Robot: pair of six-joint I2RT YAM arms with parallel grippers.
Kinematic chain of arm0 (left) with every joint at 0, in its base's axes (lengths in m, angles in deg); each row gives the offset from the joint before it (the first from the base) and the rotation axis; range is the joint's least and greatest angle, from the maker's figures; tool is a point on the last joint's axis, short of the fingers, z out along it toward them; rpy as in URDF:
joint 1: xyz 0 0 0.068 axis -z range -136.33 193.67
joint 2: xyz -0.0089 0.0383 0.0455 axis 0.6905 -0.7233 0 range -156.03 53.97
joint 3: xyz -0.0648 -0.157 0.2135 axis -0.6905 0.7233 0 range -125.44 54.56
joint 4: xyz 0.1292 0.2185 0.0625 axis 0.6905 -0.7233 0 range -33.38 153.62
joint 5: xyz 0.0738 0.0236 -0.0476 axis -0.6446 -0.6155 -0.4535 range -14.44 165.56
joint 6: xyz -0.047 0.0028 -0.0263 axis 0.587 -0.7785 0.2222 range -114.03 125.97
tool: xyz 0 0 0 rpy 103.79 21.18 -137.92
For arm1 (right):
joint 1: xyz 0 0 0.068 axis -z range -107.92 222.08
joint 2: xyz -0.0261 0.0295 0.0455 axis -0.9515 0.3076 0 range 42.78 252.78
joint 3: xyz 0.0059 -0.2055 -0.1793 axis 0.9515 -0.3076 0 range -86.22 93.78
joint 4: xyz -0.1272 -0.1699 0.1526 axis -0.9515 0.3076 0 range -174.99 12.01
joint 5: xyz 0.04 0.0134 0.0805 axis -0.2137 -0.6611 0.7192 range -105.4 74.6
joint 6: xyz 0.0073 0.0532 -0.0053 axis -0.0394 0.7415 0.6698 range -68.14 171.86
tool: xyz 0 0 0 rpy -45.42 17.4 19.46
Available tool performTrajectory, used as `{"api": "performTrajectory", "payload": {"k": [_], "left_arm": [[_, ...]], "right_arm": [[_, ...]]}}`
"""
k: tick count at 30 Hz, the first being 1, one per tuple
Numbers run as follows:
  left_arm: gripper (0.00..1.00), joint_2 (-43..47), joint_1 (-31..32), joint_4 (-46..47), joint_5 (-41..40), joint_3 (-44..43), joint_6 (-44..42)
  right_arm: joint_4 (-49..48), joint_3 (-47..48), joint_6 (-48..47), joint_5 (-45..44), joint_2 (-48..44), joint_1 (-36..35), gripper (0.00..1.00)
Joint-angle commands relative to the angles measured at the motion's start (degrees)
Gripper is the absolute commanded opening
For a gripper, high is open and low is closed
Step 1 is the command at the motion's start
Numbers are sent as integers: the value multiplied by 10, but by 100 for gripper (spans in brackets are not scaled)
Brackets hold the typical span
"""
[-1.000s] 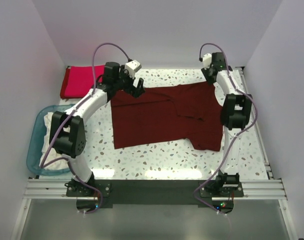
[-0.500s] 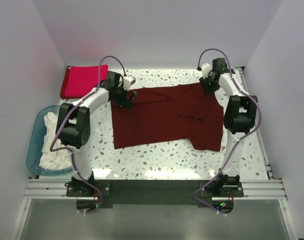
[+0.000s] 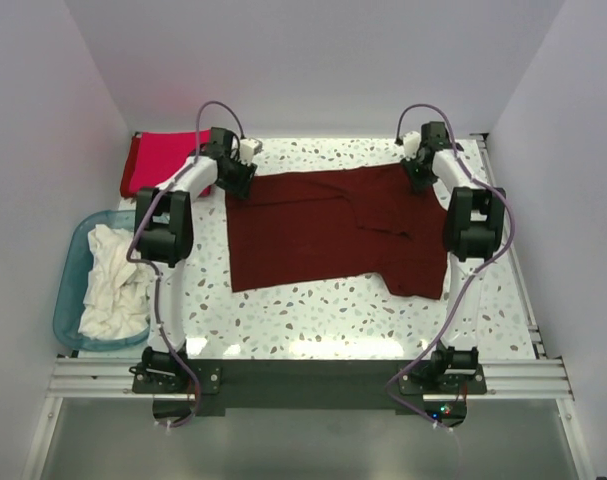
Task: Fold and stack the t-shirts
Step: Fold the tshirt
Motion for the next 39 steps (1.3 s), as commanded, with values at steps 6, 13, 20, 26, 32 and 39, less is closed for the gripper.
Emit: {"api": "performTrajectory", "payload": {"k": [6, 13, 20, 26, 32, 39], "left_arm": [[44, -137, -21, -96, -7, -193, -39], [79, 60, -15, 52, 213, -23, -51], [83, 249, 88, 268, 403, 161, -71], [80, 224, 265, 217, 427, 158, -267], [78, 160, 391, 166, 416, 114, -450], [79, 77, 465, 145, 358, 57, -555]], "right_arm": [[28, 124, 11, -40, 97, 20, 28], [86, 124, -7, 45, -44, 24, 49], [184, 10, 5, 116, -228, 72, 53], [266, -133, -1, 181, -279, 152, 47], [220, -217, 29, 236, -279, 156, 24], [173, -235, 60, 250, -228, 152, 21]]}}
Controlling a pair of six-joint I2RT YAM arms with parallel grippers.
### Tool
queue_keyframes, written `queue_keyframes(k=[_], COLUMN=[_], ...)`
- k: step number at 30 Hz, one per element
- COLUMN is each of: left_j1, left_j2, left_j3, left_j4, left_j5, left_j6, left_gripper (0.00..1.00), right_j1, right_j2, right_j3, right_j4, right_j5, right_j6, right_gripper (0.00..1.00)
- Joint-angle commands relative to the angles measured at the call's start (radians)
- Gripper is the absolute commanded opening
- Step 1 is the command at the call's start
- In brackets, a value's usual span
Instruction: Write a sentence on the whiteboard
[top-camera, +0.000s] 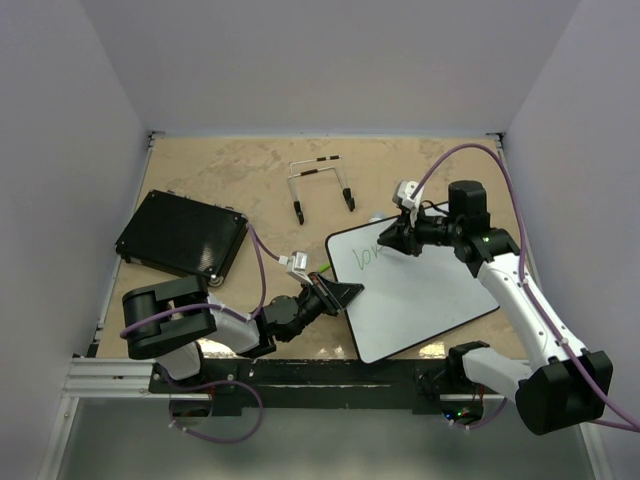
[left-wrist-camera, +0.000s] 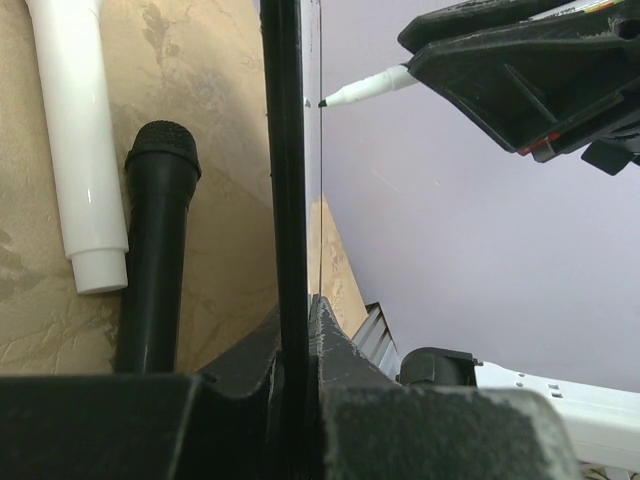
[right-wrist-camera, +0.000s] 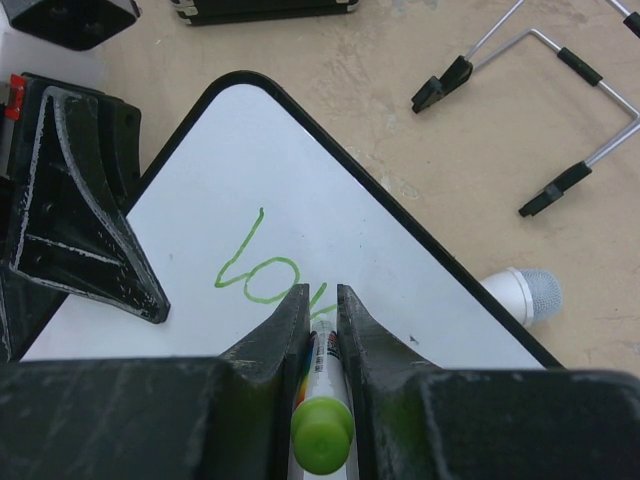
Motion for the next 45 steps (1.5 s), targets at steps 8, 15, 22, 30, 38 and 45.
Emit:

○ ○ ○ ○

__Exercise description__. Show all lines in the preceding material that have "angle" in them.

__Solution__.
Kinematic chain of arm0 (left) with every joint at 0, in its base's axes (lengths in m, angles in deg); each row gives the offset from the joint before it (the first from the base) and the rotation axis; range is the joint's least and greatest angle, from the maker's figures; tool is a point on the last joint's axis, short of the fingers, z out along it toward them; rpy as in URDF:
Joint-angle commands relative to the angles measured at the motion's start (degrees)
- Joint-angle commands relative to the angles measured at the call's start (radians)

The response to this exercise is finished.